**Given material:**
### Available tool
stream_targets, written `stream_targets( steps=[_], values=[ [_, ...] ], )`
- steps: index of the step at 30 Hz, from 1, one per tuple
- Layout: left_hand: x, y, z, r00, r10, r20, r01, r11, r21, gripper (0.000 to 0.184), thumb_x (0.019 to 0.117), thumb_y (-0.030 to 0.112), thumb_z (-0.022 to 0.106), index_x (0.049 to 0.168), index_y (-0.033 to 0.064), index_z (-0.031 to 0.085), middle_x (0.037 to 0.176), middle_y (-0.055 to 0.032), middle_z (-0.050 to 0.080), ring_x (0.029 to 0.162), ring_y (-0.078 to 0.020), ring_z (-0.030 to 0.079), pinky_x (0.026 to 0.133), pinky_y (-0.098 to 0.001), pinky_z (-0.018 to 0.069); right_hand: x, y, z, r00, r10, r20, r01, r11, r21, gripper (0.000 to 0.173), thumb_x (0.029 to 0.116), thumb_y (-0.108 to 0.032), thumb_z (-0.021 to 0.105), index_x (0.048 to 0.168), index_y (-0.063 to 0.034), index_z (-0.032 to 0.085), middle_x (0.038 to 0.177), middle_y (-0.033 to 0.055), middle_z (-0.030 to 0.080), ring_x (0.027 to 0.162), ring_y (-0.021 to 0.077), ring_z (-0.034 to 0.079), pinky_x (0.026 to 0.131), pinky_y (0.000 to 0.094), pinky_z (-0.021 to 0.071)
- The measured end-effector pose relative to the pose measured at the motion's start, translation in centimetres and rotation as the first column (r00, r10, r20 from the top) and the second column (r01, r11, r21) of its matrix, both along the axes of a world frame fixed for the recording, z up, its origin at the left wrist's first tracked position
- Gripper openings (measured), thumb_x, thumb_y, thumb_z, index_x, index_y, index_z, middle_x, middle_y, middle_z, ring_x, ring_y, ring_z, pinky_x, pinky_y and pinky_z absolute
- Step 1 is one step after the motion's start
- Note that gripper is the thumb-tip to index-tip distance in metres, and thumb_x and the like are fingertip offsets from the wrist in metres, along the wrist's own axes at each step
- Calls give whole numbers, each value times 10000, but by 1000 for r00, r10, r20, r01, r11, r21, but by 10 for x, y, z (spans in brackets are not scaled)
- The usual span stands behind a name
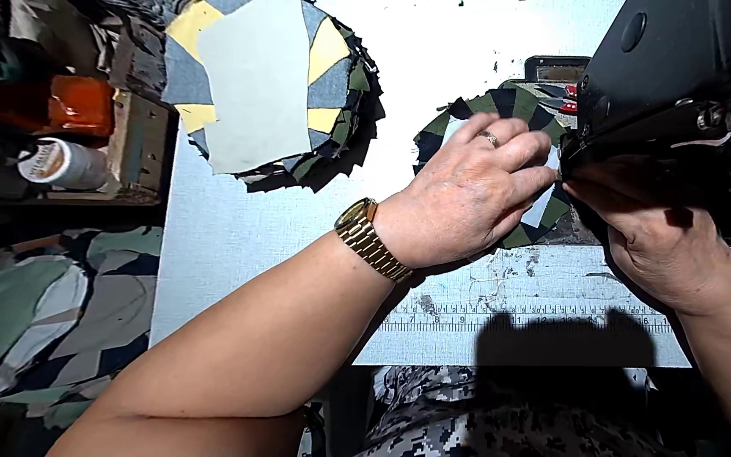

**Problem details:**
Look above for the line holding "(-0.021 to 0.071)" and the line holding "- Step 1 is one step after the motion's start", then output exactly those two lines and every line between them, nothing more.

**Written answer:**
- Layout: left_hand: x, y, z, r00, r10, r20, r01, r11, r21, gripper (0.000 to 0.184), thumb_x (0.019 to 0.117), thumb_y (-0.030 to 0.112), thumb_z (-0.022 to 0.106), index_x (0.049 to 0.168), index_y (-0.033 to 0.064), index_z (-0.031 to 0.085), middle_x (0.037 to 0.176), middle_y (-0.055 to 0.032), middle_z (-0.050 to 0.080), ring_x (0.029 to 0.162), ring_y (-0.078 to 0.020), ring_z (-0.030 to 0.079), pinky_x (0.026 to 0.133), pinky_y (-0.098 to 0.001), pinky_z (-0.018 to 0.069); right_hand: x, y, z, r00, r10, r20, r01, r11, r21, gripper (0.000 to 0.173), thumb_x (0.029 to 0.116), thumb_y (-0.108 to 0.032), thumb_z (-0.021 to 0.105), index_x (0.048 to 0.168), index_y (-0.063 to 0.034), index_z (-0.032 to 0.085), middle_x (0.038 to 0.177), middle_y (-0.033 to 0.055), middle_z (-0.030 to 0.080), ring_x (0.027 to 0.162), ring_y (-0.021 to 0.077), ring_z (-0.034 to 0.079), pinky_x (0.026 to 0.131), pinky_y (0.000 to 0.094), pinky_z (-0.021 to 0.071)
- The measured end-effector pose relative to the pose measured at the motion's start, translation in centimetres and rotation as the first column (r00, r10, r20 from the top) and the second column (r01, r11, r21) of its matrix, both along the axes of a world frame fixed for the recording, z up, its origin at the left wrist's first tracked position
- Gripper openings (measured), thumb_x, thumb_y, thumb_z, index_x, index_y, index_z, middle_x, middle_y, middle_z, ring_x, ring_y, ring_z, pinky_x, pinky_y and pinky_z absolute
- Step 1 is one step after the motion's start

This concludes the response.